> DIRECTIONS FOR THIS TASK
From the first line of the data through the line containing "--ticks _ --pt", transcribe each line exactly. Pictures do not belong in the copy.

Segment Start: DATA SEGMENT

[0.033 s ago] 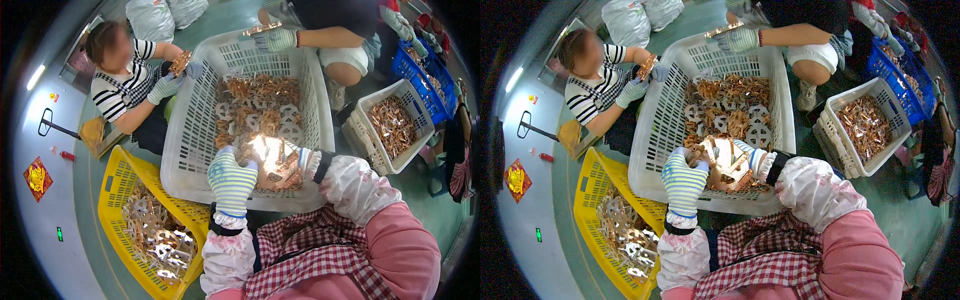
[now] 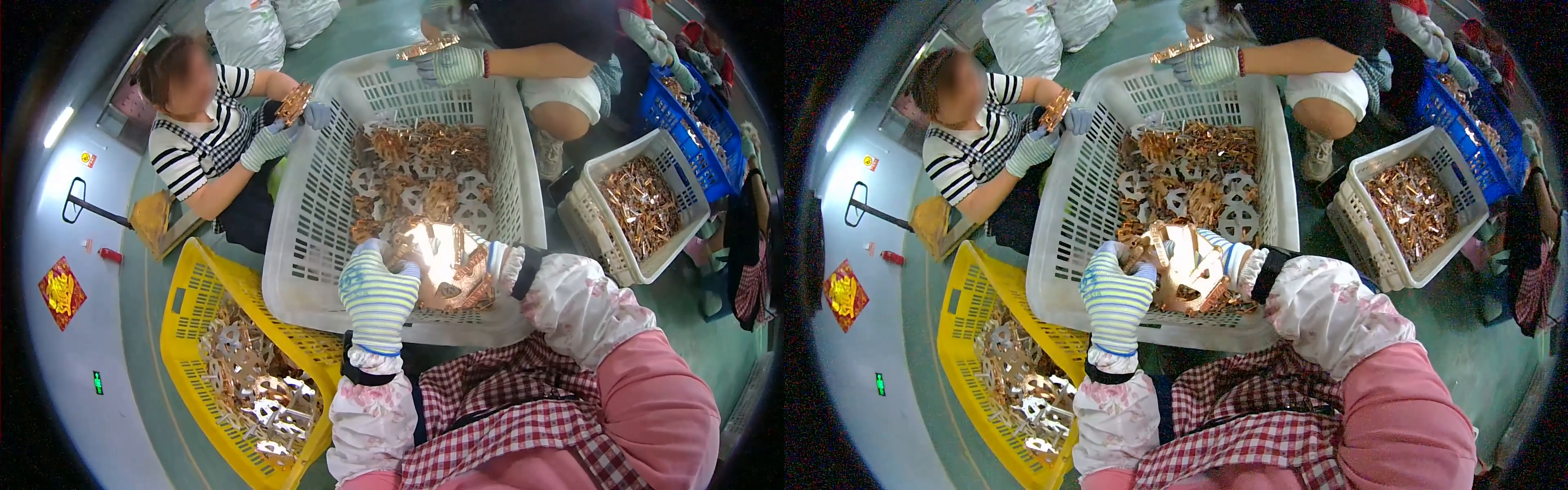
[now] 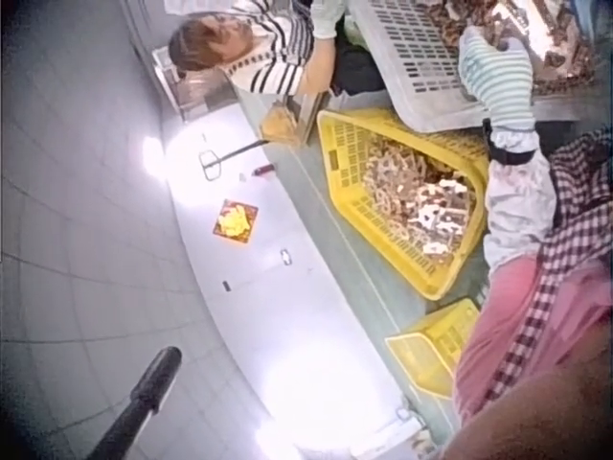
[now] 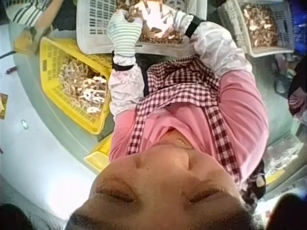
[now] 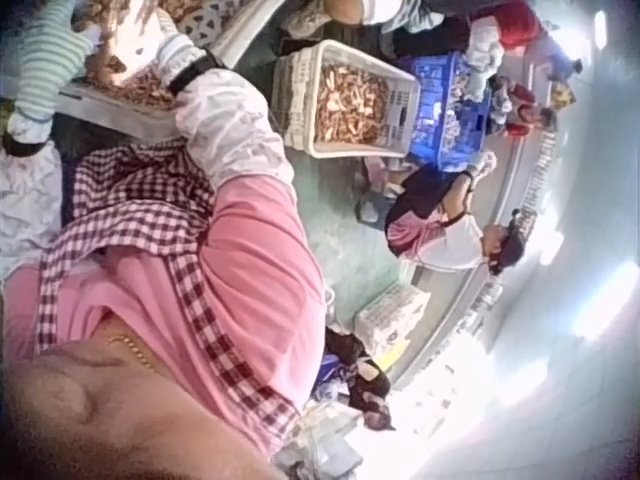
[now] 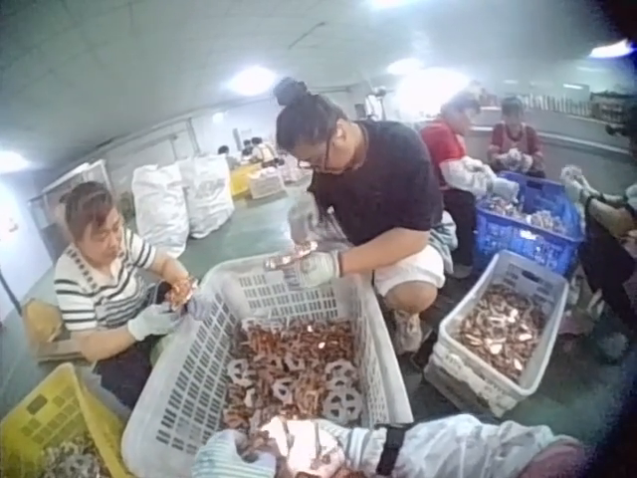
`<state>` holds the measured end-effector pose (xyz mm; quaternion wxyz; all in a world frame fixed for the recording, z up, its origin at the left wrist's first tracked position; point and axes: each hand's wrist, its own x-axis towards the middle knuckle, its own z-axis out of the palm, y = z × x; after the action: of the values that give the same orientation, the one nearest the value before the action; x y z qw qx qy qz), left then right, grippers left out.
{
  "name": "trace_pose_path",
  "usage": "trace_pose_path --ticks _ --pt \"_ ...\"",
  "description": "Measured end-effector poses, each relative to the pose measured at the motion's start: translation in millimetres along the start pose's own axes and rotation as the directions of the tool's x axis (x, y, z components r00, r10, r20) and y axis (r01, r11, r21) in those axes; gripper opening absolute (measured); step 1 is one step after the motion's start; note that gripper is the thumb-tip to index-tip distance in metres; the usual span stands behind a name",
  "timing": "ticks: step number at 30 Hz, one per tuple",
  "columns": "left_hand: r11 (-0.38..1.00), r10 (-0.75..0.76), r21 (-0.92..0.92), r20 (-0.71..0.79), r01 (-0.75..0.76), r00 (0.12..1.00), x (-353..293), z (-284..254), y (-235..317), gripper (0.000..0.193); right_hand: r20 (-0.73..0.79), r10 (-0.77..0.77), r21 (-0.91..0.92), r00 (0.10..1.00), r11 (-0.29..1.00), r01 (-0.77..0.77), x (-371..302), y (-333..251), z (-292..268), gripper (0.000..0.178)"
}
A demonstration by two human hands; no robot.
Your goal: Sorting and inspecting circular stamped metal parts into various baskets.
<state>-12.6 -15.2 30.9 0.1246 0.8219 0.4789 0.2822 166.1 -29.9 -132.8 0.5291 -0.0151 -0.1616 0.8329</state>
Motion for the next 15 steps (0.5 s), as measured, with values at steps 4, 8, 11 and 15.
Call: trace_pose_path --ticks 4,8,11,15 --pt "0.988 -0.062 -0.131 0.164 0.084 0.985 1.7 -2.7 -14.3 0.032 -0.367 0.084 0.016 0.926 0.996 -0.085 -4.2 0.4 35.7 0.02" --pt "0.935 0.231 -0.275 -0.015 -0.226 0.973 3.0 2.6 -19.4 0.016 -0.415 0.041 -0.016 0.909 0.999 -0.052 -6.3 -0.2 48.6 0.02" --pt "0.866 0.377 -0.383 0.075 -0.322 0.923 5.7 -6.1 -27.3 0.017 -0.445 0.015 -0.041 0.895 0.998 -0.037 -5.1 -1.1 55.8 0.02" --pt "0.819 0.328 -0.516 0.064 -0.25 0.942 3.7 -5.1 -25.3 0.024 -0.486 -0.026 -0.079 0.873 0.997 -0.014 -5.3 -5.2 60.6 0.02"
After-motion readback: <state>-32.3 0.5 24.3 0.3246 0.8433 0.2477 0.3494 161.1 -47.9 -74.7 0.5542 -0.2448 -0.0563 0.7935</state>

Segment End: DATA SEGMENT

> SOLUTION BELOW
[0.033 s ago] 
[now] 
[now] 
[now] 
[now] 
[now] 
`<state>` holds the measured end-effector pose (xyz mm; quaternion wxyz; all in a world frame fixed for the recording, z up, its origin at the left wrist's first tracked position; point and axes: each hand's wrist, its own x-axis towards the middle knuckle, its own z-axis out of the palm, y = z × x; after the action: of the values that give the same orientation, the one nearest the value before the action; x y z qw qx qy qz), left then right, grippers left out.
{
  "name": "trace_pose_path",
  "usage": "trace_pose_path --ticks _ --pt \"_ ...\"",

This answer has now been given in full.